I am not in this.. unless it affect my relationship with Mike. I sat here for now two days crying because i will not put myself in this. I MUST detach from it. there is no maybe its happening.. black and white... Mike will handle this on his own I cant protect him.. I will not hear it either. Unless Mike goes back to the broken self and i know its harming him and them children. Thats when I will step in. He needs to deal with it. I am not going to repeat the last 6 month of hell. I cant mentally put up with it. I have given Mike a gift most women think they have when married to men... his balls.. his thoughts his way of life. He knows whats needs to happen.. I TRUST him to do the right thing and not play further the game and dont allow the fear to come between him and his children. He knows now that if he cant see or talk to his children he knows exactly what needs to be done. He made it clear to her and who ever likes to stick there noses in this.. that he is there for his children and if you fuck with that the state will deal with them. this is including Jen. All he wants is to see hear and talk to his children.. nothing more.
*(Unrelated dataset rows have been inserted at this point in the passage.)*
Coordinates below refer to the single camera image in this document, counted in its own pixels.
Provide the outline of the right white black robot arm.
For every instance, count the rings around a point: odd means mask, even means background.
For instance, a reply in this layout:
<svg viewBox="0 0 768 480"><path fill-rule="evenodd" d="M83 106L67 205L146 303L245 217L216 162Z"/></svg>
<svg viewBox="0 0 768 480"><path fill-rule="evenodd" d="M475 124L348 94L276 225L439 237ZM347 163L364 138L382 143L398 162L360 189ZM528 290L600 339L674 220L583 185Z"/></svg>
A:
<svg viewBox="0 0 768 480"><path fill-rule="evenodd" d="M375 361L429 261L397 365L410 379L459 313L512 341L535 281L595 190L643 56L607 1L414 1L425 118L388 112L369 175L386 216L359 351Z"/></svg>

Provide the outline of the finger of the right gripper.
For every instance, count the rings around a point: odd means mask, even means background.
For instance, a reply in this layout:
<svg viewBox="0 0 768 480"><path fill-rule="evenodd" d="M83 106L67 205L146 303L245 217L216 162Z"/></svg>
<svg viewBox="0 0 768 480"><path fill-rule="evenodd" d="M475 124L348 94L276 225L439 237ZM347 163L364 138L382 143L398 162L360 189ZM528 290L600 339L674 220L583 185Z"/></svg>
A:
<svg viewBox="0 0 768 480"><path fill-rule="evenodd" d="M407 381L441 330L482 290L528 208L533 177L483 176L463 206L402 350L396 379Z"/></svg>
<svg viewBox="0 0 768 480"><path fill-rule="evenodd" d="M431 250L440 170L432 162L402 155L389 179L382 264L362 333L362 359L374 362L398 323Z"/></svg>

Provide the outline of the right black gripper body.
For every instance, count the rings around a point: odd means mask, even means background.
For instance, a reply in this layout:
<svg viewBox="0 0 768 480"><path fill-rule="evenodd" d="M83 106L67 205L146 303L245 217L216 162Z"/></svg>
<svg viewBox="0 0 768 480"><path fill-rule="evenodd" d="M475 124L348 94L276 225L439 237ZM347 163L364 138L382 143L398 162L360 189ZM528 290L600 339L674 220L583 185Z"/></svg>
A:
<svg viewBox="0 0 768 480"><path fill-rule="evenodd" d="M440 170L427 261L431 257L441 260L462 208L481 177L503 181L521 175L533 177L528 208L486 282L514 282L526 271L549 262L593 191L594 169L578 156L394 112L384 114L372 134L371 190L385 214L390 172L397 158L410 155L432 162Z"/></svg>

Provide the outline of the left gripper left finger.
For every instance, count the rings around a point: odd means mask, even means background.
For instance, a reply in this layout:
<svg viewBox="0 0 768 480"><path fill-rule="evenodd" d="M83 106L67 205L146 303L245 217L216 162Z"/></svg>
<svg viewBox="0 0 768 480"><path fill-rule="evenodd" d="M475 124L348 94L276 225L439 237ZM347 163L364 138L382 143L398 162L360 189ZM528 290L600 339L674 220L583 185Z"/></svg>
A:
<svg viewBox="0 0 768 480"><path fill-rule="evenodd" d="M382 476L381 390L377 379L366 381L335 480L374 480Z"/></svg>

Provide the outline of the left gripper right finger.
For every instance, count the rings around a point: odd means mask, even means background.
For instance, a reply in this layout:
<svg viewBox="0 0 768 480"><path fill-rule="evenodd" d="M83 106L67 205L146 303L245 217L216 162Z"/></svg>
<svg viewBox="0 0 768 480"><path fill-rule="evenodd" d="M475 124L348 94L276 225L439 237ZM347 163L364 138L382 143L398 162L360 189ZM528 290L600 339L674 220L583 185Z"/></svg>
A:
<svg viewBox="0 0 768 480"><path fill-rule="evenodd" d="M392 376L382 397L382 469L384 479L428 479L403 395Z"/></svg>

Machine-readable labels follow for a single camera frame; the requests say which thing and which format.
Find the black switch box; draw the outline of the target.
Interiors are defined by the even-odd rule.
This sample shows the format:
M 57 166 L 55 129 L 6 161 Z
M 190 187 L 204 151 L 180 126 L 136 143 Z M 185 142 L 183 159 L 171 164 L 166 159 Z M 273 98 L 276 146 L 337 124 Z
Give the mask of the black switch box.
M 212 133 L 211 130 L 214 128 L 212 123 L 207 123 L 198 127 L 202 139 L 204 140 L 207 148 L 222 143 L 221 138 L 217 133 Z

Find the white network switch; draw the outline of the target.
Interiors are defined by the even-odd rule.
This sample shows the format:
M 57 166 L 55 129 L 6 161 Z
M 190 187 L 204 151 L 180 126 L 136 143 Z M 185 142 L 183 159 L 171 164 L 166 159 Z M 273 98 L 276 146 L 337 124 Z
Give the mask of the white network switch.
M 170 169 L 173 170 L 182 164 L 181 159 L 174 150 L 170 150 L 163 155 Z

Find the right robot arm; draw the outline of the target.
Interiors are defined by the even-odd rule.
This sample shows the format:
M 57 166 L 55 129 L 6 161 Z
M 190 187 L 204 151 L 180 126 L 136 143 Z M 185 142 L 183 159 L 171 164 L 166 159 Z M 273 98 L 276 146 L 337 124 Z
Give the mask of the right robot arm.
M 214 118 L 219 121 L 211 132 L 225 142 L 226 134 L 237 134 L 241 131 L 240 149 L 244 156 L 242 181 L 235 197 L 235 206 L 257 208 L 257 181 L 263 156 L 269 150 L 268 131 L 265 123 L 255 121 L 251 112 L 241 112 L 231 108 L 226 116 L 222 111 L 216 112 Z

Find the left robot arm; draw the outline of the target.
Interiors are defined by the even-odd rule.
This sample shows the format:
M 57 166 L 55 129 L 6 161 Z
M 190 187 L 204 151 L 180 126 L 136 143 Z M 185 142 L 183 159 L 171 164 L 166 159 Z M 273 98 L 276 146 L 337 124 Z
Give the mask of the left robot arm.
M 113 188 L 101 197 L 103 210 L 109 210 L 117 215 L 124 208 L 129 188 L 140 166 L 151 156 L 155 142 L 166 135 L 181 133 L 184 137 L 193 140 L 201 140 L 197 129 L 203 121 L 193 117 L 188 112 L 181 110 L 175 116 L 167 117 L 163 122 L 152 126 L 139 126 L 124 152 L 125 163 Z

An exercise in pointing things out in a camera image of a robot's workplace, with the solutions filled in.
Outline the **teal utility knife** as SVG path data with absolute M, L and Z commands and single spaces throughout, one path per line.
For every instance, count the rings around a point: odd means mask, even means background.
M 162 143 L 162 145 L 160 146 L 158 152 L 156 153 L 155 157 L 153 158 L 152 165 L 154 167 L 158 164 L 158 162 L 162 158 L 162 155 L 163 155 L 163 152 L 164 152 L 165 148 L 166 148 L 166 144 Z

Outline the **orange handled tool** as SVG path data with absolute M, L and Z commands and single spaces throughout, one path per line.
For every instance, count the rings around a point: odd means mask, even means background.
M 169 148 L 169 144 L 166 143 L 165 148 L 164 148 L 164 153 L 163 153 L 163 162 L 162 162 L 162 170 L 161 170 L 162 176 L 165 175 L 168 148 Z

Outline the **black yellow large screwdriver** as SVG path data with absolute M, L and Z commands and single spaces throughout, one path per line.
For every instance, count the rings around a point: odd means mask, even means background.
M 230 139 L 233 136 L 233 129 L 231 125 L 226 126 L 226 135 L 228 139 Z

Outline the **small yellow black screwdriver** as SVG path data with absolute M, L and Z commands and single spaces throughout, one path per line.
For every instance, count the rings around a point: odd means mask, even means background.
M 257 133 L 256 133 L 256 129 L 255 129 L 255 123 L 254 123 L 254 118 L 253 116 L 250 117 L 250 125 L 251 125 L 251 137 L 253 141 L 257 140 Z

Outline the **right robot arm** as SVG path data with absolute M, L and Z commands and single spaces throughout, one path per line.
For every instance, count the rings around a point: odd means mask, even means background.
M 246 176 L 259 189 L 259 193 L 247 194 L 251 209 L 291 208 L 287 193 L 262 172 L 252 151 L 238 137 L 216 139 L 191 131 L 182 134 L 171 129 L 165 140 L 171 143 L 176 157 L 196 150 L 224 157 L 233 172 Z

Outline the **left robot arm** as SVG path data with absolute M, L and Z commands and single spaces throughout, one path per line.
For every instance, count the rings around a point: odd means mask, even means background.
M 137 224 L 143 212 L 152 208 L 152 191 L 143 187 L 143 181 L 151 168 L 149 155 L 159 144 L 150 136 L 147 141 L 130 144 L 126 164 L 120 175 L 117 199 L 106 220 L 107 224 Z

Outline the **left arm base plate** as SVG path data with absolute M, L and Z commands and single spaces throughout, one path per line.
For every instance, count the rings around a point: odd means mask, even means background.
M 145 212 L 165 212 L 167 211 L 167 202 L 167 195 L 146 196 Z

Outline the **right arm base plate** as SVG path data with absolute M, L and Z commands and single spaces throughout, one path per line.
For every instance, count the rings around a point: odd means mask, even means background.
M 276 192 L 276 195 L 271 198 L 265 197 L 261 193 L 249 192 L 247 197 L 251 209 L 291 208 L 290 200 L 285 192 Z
Mike agreed that every single email everything that happens with Jen and them children will be documented. This is the only way to make sure the court order is law... I will not step in .. If i have the phone and she calls. She is in the phone now (again) I will not answer it. If she starts her shit with mike I am not going to sit there and bash her... remind yourself this is all documented. and I just waiting for that day. Believe or not I dont read Mikes emails nor his FB unless he posts something.. His life is that HIS until I have to step in I wont. and ITS KILLS ME I am just going to shut down I know me.. and it will be hard on Mike because I am done and I am not going go threw the stress again .. and that part of me will be cold heartless and Mike is not going to like it it.. But i have too to keep it level.